Cela commence ainsi et apparemment nous concerne tous :
« Dieu aux abonnés absents, la République désacralisée, une télévision irresponsable... il ne faut pas s’étonner si nous votons n’importe comment ou pas du tout »
Mais en vérité c’est du peuple qu’il s’agit :
« Qu’est-ce qui porte espoir pour ceux « d’en bas » comme on dit aujourd’hui ? Rien.(...) A gauche, l’offre d’espoir est faible. Arlette Laguiller, virago bornée, le nez dans son petit Trotski illustré, appelant le malheur en France pour qu’il accouche de la révolution. Pas de quoi réchauffer le moral des classes populaires désemparées et de leurs enfants. »
Après la "virago borné", cette incise :
« La télévision faisant une consommation effrénée de « gens connus » - connus pourquoi ? parce qu’elle les a fait connaître, c’est le serpent qui se mord la queue -, les plus malins réussissent à sortir de ces compétitions de nullité avec un petit bout de notoriété. »
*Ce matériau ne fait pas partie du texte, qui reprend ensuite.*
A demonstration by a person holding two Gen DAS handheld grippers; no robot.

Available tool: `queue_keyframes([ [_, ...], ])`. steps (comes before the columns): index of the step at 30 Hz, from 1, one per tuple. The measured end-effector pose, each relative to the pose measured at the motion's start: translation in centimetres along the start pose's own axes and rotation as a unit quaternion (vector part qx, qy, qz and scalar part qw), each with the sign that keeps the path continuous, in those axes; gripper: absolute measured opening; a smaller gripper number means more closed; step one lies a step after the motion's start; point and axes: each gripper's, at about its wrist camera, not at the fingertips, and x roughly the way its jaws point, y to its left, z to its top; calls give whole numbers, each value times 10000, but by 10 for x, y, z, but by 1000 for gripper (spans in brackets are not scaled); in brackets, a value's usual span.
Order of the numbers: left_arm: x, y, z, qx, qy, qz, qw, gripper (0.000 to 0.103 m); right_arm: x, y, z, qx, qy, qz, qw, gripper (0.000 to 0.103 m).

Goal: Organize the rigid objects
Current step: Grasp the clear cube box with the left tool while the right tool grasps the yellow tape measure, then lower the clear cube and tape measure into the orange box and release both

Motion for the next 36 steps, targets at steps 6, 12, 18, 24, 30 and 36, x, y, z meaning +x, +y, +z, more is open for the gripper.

Une incise qui ne concerne pas nos omniprésents éclaireurs du peuple, mais le peuple lui-même car - paragraphe rétabli - il fallait lire
« Que leur propose-t-on, à ces enfants, pour espérer ? « Star Academy » et « Loft Story » dont la deuxième mouture flirte franchement avec le crasseux, au propre et au figuré. Ces blondes décolorées avec deux centimètres de racines noires… beuh. Mais devenir Loana, pourquoi pas moi ? Participer à de telles émissions, c’est prendre sa chance d’être « connu », ô ivresse. La télévision faisant une consommation effrénée de « gens connus » - connus pourquoi ? parce qu’elle les a fait connaître, c’est le serpent qui se mord la queue -, les plus malins réussissent à sortir de ces compétitions de nullité avec un petit bout de notoriété. C’est la version nouvelle de l’ascenseur social désaffecté. »
Et pour finir, et exercice de lucidité condescendante :
« Enfin, il y a la grande machine à décerveler. Depuis la tuerie de Nanterre jusqu’à ce malheureux vieillard molesté d’Orléans, d’incessants reflets de la violence ambiante nous ont agressés chaque jour. Nanterre, soit, c’était énorme. Le pauvre homme d’Orléans, il y a hélas ! tous les jours quelqu’un de malmené quelque part. Qui est allé chercher celui-là pour le diffuser en boucle, couvert d’ecchymoses ? Ceux qui décident du traitement de l’information ne poursuivent très généralement aucun objectif politique. Mais ils semblent parfois indifférents à la responsabilité que leur donnent à la fois l’ampleur des audiences qu’ils atteignent et le caractère inéluctable de l’information télévisée, parce que c’est la même partout, que, hors LCI peut-être et encore, les chaînes débitent toutes la même chose aux mêmes heures sans contre-feu, que c’est une nourriture obligée qu’on ingurgite. Celui qui lit un journal peut toujours trouver un autre son de cloche ailleurs. La télévision de l’information n’émet qu’un son de cloche, et simultanément dans toutes les villes, dans tous les villages. Elle peut sans doute se vanter d’avoir sensiblement augmenté le score de Le Pen dimanche. Personne, jamais, n’a bénéficié d’une telle couverture télémédiatique sur plusieurs jours consécutifs sauf de grandes vedettes à leur mort, Yves Montand, Lady D. Quand ce sera le tour de Le Pen… Jusque-là, pouce ! S’il vous plaît. »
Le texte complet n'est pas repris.